Para o presidente da Associação, problemas denunciados pelos usuários, como a superlotação, o descumprimento de quadro de horários e a falta de manutenção nos veículos, ocorrem devido à falta de fiscalização e de cobrança dos órgãos de gerenciamento do transporte público da capital para que as empresas cumpram o que está previsto em contrato. “Como, hoje, quem manda em tudo são as empresas de ônibus, então temos essa série de problemas. Quando você tem um órgão eficiente, que aplica e cobra uma multa, esses problemas amenizam, mas não é isso que ocorre. A verdade é que hoje o nosso modelo está fadado ao erro por causa da pressão dos empresários”, justifica.
A BHTrans é a responsável por desenvolver o planejamento da mobilidade urbana em toda a capital. É ela quem deve gerenciar e fiscalizar, por exemplo, os contratos de concessão do Serviço de Transporte Coletivo Convencional por Ônibus. Questionada sobre as denúncias apresentadas pelo presidente da AUTC, a BHTrans não informou quantas multas foram aplicadas nos últimos cinco anos e quantas delas foram pagas.

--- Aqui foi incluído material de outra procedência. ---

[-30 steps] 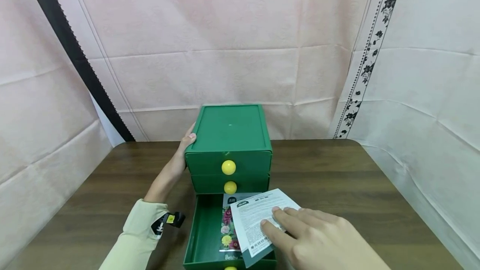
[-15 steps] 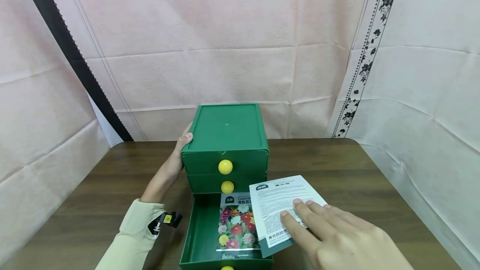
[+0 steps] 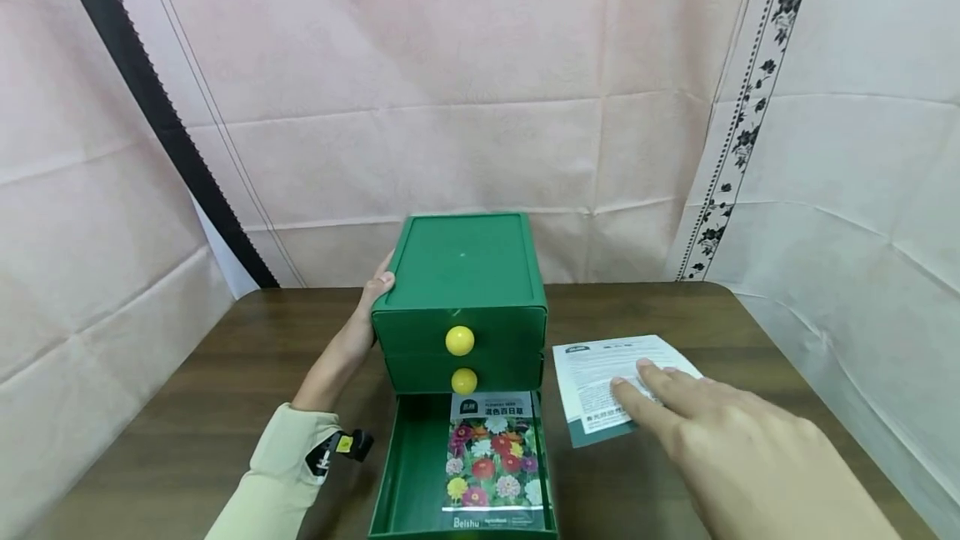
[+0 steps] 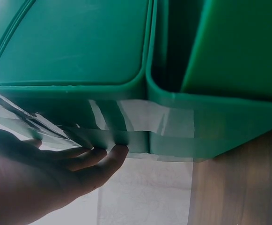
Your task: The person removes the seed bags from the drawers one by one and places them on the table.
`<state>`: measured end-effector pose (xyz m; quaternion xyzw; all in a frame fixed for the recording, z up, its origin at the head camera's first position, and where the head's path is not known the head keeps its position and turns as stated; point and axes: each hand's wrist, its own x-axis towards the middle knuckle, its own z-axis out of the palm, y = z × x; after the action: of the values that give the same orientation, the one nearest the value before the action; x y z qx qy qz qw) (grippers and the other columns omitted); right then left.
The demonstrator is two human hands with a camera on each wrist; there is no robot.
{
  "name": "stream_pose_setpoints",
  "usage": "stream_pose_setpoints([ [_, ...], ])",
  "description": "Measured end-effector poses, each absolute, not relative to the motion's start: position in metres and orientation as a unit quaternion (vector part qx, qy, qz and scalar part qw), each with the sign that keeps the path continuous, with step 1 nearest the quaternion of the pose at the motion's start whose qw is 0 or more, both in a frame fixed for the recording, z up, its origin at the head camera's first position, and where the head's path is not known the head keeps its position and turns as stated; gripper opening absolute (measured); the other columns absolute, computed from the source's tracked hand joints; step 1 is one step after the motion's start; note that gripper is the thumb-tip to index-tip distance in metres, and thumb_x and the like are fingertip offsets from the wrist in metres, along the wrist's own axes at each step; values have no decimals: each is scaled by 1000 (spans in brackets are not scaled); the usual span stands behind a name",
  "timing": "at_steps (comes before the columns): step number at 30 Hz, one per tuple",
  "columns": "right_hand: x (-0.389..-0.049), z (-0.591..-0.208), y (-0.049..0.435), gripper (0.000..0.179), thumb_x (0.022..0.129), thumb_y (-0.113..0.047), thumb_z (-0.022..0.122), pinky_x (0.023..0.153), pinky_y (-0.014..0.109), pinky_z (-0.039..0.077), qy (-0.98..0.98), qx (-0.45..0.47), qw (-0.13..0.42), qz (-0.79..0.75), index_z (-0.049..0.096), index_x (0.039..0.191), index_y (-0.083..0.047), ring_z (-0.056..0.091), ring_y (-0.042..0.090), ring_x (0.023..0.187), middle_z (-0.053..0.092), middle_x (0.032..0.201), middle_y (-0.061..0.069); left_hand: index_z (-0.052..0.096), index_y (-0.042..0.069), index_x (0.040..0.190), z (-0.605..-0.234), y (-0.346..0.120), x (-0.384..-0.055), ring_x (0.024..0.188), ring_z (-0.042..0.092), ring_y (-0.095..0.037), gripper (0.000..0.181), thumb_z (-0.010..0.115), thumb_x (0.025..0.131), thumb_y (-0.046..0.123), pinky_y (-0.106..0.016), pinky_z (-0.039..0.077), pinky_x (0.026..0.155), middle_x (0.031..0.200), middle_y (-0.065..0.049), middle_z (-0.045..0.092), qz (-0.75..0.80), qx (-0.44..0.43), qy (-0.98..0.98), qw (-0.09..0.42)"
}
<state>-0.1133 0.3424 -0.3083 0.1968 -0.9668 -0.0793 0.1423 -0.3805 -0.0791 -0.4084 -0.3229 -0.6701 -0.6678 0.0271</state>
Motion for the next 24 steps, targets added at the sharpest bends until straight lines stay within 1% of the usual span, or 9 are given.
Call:
stream_pose_setpoints([
  [2,-118,-305,338,82,77,2,85,48,27,33,-971,170,153,-68,65,144,-40,72,25,106,64,147,-2,4,28,171,-411,-79,-384,158,15,-30,78,36,105,52,-64,18,122,176,-4,8,-666,-306,-680,23],
  [3,-120,-303,336,79,78,4,82,47,27,30,-972,165,154,-63,67,143,-38,73,24,101,65,146,-1,-4,26,171,-393,-76,-356,158,8,-35,78,30,105,52,-71,11,120,176,-8,-1,-649,-275,-710,2],
  [7,-135,-291,324,70,79,8,82,52,34,46,-973,185,134,-44,70,138,-29,73,22,93,69,139,5,-8,14,170,-344,-63,-298,159,4,-40,75,22,106,40,-69,11,122,175,-16,-4,-633,-243,-735,-12],
  [11,-154,-287,314,61,80,12,80,63,39,55,-970,213,116,-23,75,129,-24,74,22,92,72,133,9,-5,19,170,-348,-62,-300,159,5,-38,74,24,107,42,-70,9,122,175,-13,-2,-634,-237,-736,-3],
  [14,-169,-288,310,52,85,11,76,59,37,51,-971,217,95,-5,78,124,-23,75,27,91,74,130,11,-2,26,171,-360,-63,-311,159,6,-36,74,26,106,49,-71,10,121,175,-9,1,-634,-236,-737,10],
  [17,-180,-289,307,45,90,7,72,60,41,52,-973,217,73,13,80,121,-25,75,32,95,75,126,10,0,26,171,-359,-63,-311,158,9,-36,74,26,106,49,-71,11,121,175,-9,3,-634,-235,-737,12],
  [20,-189,-290,305,42,95,4,68,62,35,51,-971,230,60,39,80,111,-33,71,15,85,77,105,-4,-1,25,171,-360,-64,-311,158,10,-37,74,25,106,48,-70,12,121,174,-11,4,-634,-236,-736,12],
  [22,-193,-292,306,44,97,4,66,64,30,51,-966,246,55,59,78,107,-37,64,3,80,73,98,-13,-1,25,171,-361,-64,-311,158,9,-37,74,25,106,48,-70,12,121,174,-12,4,-634,-236,-736,11],
  [24,-198,-294,307,48,99,5,63,66,25,49,-961,258,50,81,73,100,-42,55,-3,75,63,85,-20,-2,25,171,-361,-63,-311,158,9,-37,74,25,106,48,-71,11,121,174,-12,4,-633,-237,-737,10],
])
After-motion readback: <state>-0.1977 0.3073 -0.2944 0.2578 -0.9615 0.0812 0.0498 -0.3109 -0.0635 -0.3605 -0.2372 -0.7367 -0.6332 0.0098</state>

O Sindicato das Empresas de Transporte de Passageiros de Belo Horizonte (Setra-BH) informou que as concessionárias seguem e cumprem o quadro de horários determinado pela BHTRANS e que não tem autonomia para diminuir ou aumentar viagens. O Sindicato informou também que os veículos passam por uma checagem diária e que, além dos problemas gerados pelos desgastes naturais de peças e acessórios, os coletivos são alvos, frequentes, de atos de vândalos. “São danos recorrentes, principalmente em borrachas de vedação, portas, balaústres e alçapões de tetos dos ônibus”, disse em nota.